Getting Started with Master Data Management
Gartner defines master data as a consistent and uniform set of identifiers and extended attributes that describes the core entities of the enterprise.
This places master data at the heart of every business process within an organisation and because it’s used in multiple systems and processes, bad master data will have huge effects in the business processes.
The negative impacts of unmanaged master data can easily be identified across almost multiple levels of an organization’s activities, impairing the decision-making processes, hence impacting performance, customer, and product profitability, but also with impacts at an operational level, reducing productivity and efficiency, but also leading to compliance risks.
Master Data Quality
In the usual siloed ecosystem, the most common scenario in most organizations, master data is scattered across multiple systems, governed by multiple rules, managed by multiple processes, collected, and updated under different conditions and replicated trough ad-hoc processes, unavoidably leading to lack of quality.
By definition — data that lacks quality is unfit for use. Considering the master data is a critical part of most of an organization’s processes, from the factory floor to the board, it’s easy to conclude how broad the impacts of bad master data are.
Traditionally data quality is evaluated using six dimensions: completeness, accuracy, consistency, validity, uniqueness, and integrity.
Considering customer data — the most common master data domain, and usually the priority when starting a master data management initiative — under the perspective of each of these dimensions, we can have an overall image of how unmanaged master data looks.
This dimension measures if the data is sufficient for its purpose
Each of the business areas (or systems) within an organization has its own business purposes and its own data requirements, this means that not all customer information will be necessary in its multiple applications across the organization. From a detailed perspective probably some of these systems will have a complete set of customer data that fits its needs, from a broader, corporate perspective this is most likely not true. This usually becomes noticeable when there are compliance requirements that don’t completely overlap the business requirements.

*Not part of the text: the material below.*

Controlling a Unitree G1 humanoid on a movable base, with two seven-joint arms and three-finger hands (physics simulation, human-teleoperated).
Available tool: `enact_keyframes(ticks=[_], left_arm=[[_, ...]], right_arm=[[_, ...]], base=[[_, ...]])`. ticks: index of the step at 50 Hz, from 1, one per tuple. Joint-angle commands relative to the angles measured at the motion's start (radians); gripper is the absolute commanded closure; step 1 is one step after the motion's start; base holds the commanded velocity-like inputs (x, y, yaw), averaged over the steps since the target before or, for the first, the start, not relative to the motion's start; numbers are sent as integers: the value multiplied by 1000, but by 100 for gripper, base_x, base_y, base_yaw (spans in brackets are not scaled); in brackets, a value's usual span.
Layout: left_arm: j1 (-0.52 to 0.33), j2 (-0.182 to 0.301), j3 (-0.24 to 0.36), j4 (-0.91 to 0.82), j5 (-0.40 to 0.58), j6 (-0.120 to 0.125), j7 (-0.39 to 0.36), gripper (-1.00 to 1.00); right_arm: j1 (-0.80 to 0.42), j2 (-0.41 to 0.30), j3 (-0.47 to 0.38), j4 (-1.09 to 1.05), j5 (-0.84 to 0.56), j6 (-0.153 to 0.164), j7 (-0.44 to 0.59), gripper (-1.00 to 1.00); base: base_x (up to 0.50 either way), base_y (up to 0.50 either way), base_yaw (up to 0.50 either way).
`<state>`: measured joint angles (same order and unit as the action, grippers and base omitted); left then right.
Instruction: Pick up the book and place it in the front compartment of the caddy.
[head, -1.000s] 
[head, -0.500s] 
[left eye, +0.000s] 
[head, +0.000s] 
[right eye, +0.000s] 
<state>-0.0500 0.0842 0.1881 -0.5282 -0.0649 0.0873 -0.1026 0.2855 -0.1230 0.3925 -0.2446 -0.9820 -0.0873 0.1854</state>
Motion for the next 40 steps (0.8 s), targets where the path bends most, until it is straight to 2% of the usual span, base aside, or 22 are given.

This dimension measures the level of adherence data has to the real-world entity.
As with the previous dimension, with different requirements, also the needs and rules under which customer data is collected will be different for each of the systems, leading to different degrees of accuracy and impacting the next dimension, consistency.
This dimension measures the level to which the same data matches at multiple instances.
Consistency is probably the major issue related with siloed architectures, even with the best built integration processes, and real time replication of data, the existing differences between the multiple systems (attributes, formats, etc.) will prevent the existence of a consistent version of customer data within the organization.
This dimension measures the level of compliance with specific domains or requirements.
With the different needs and requirements, inevitable the rules governing customer data will differ for each of the systems, data that is valid in one context will be unusable in a different one.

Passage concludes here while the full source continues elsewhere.